Metamaterials-Enhanced Infrared Spectroscopic Study of Nanoconfined Molecules by Plasmonics-Nanofluidics Hydrid Device

The behavior of molecules under nanoconfinement is crucial for understanding the chemical processes in biological and nanomaterial systems. We demonstrated here an infrared spectroscopic method to characterize the molecular structures of molecules confined in several tens of nanometer cavities by employing the plasmonics-nanofluidics hybrid device. This device consists of an array of metal nanostructures and a metal mirror separated by a nanofluidic cavity. Its configuration enables the confinement of both molecules and light energy as localized surface plasmons inside the physicochemically well-defined nanocavity. Exploiting the plasmons-molecular coupling, the vibrational modes of the nanoconfined molecules are selectively detected with a prominent sensitivity. Applying water as a proof-of-concept sample, we have successfully measured the infrared absorption characteristic and elucidated the molecular structures of water confined in a 10 nm cavity.
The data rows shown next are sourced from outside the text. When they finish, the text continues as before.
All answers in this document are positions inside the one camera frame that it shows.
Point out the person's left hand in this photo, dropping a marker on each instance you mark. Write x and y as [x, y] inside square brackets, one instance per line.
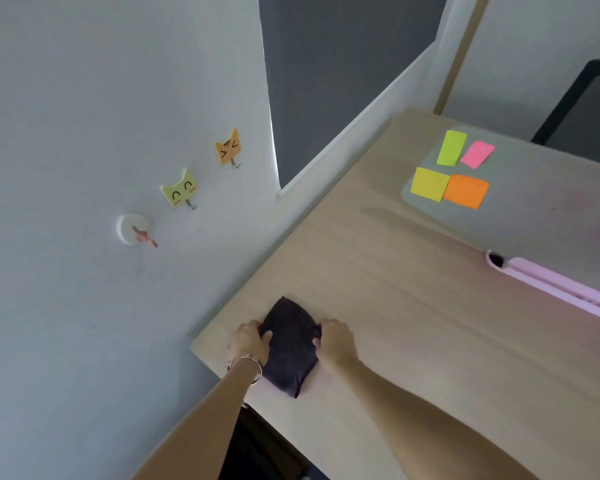
[246, 342]

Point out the person's right hand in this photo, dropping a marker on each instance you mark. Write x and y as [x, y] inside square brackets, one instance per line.
[338, 344]

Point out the person's right thumb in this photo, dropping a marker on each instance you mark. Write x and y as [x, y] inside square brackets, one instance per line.
[317, 342]

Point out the person's left thumb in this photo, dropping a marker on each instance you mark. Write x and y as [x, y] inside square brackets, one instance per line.
[266, 339]

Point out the dark cloth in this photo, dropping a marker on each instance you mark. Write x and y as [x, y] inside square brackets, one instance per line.
[290, 344]

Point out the person's left forearm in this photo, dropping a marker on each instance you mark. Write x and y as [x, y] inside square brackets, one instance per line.
[200, 425]

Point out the person's right forearm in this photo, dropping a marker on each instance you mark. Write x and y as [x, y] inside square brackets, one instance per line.
[420, 424]

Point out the yellow sticky note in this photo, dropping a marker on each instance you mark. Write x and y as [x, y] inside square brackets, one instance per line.
[429, 184]

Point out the orange sticky note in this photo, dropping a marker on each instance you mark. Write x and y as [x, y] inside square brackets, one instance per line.
[465, 191]

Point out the lime green sticky note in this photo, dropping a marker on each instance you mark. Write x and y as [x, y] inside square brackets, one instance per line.
[451, 147]

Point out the pink long holder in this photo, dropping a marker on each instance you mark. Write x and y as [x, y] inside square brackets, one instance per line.
[550, 282]

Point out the pink sticky note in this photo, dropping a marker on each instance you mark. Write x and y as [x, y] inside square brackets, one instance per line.
[477, 154]

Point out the green cat wall hook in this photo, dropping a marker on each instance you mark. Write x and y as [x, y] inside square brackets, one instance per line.
[179, 191]

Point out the white round wall hook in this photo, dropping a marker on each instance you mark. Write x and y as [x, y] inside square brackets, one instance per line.
[132, 229]

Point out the orange cat wall hook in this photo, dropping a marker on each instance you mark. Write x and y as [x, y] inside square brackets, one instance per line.
[227, 147]
They unveiled the presence of a strong H-bond network with respect to bulk water. Our method was also able to distinguish the subtle differences in the molecular structures, revealing the scaling behavior of confined water in the several tens of nanometer size regime. This effect is also found not being driven by the interaction with the interfaces; yet the constrained geometry itself promotes the intermolecular interactions of water and results in the modification of the H-bond network. This study has offered an ultrasensitive platform for in situ probing of the nanoconfined molecules and chemical reactions in their intact condition, and thus gives us a fundamental insight into the nanoconfinement effects.